When a Lame Monkey is also a Lame Duck

Editors Note: this blogpost was supposed to be published in November of 2014, but got caught up in draft status. Now, 8 years to the day later and following another round of midterm elections where Democrats need to wrap things up before they lose the House of Representatives in January, the post is reproduced. Hey, remember when KeystoneXL was still an untouchable thing?

Last week, President Monkey unveiled his plan to combat facilitate en masse illegal immigration across the U.S. southern border.

Earlier that same week, the House and Senate both voted in favour of Keystone XL, though not with enough Senate votes to overrule President Monkey.

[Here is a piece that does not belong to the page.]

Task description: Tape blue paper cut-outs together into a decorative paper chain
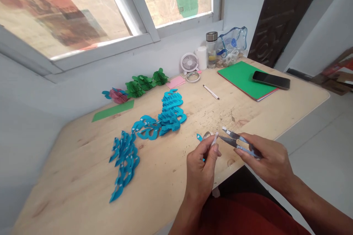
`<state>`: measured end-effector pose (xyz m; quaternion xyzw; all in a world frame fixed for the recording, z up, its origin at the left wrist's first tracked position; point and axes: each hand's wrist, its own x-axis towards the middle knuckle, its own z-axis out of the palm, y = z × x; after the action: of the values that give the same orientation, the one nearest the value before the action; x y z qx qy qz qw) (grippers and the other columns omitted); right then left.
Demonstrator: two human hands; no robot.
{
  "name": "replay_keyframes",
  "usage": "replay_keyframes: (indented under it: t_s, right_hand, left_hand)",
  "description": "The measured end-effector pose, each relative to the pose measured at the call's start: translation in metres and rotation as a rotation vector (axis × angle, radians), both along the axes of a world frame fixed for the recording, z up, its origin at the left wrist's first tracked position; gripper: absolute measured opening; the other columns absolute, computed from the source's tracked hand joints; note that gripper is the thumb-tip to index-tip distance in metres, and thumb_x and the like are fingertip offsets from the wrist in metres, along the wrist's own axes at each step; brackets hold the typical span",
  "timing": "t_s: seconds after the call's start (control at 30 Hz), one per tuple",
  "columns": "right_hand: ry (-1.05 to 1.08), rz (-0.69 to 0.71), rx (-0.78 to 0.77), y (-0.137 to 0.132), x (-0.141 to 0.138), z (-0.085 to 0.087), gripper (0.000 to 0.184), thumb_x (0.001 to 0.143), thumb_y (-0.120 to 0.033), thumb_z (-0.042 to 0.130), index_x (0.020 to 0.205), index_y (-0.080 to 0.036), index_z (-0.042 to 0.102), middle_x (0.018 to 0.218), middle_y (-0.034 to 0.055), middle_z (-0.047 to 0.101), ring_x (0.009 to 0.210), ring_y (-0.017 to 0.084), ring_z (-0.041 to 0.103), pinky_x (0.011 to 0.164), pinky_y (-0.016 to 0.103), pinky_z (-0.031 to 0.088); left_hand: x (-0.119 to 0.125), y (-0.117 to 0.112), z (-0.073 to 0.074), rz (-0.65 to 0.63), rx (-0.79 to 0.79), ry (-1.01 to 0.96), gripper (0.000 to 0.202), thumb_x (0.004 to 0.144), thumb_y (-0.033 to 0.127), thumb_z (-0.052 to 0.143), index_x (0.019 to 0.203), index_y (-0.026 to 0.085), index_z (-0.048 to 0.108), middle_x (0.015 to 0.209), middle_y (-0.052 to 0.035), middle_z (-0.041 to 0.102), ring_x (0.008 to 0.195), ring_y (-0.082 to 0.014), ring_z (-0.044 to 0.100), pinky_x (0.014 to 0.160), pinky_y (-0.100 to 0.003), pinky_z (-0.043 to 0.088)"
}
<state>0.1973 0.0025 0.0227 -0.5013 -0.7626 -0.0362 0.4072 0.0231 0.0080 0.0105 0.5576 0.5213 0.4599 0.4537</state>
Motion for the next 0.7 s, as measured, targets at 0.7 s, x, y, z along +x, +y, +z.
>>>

What do these two stories have in common? Easy, they occur during the infamous "lame duck" session where legislators are allowed to legislate even though they have been defeated in an election. The Keystone vote was symbolic, a way to push Democrats who were no longer worried about reelection into having to go on record opposing a deal that would likely pass soon after, humiliating their party despite almost certainly having no likelihood of passing. The immigration executive orders were a way to force in changes that had been summarily rejected by Congress and were far more likely to be heavily rejected in the next session starting in January.

First off, let's get this out of the way right now: America, this lame duck thing is ridiculous. No other country does this. In Canada or France or...well, anywhere...within a couple of days of the election, the loser goes home. They certainly don't get eleven weeks of time to legislate and do things. How crazy is that? These are the legislators that the electorate has fired. In today's well-connected world, these 10 weeks are a really really really really long time and need to go away. Presidents and Senators and Congressmen have too much time to do too much real damage.

While Keystone XL is a good idea long overdue, the Republicans pushing this ridiculous vote through was silly: it had no chance of passing, it was just using the legislative body for cheap political posturing. The time to move on Keystone XL is after your new guys are in the position, not when their old guys are leaving. If you want one of the reasons that the United States is in debt, remember that legislation like this costs money: the more work you give your civil service the bigger it has to be to perform it. As a general principle, the fewer laws you have to pass the better. I know that the various assistants and pages and staff that keep Congress (and Congressmen!) running aren't paid on a contract basis, but even full-time employees are subject to capacity restraints in their workload. If the Republicans didn't keep them busy with this silly lame-duck Keystone bill, they could have been doing work in preparation for the next session and reduce the overall workload. A 10.58% reduction in their workload (11 weeks out of the 102 weeks in between elections) should ultimately allow a 10.58% or so reduction in staffing levels. Again, when your country measures its debt with a trillion-dollar-yardstick it's the things like this you need to do to fix the problem.

Of course, this is a minor quibble compared to the despicable executive orders President Monkey enacted. For one, speaking of U.S. debt, this move is likely to increase the level of entitlements the government pays out more than the taxes it will take in. For another, while the executive orders themselves are (probably) not illegal they are certainly far more unilateral and overreaching than any executive order has any right to be. Most importantly, of course, is that this is almost entirely solving the wrong problem. The problem with the United States immigration crisis isn't that these people are undocumented, it's that the undocumented workers already have advantages no other American has.

Don't believe me? Here's Adam Carolla:

His point, that there's excessive government regulation in the US and that illegals are managing to avoid them, is a valid one. The only reason the "illegals" want to be legal is that they get extra government benefits that way.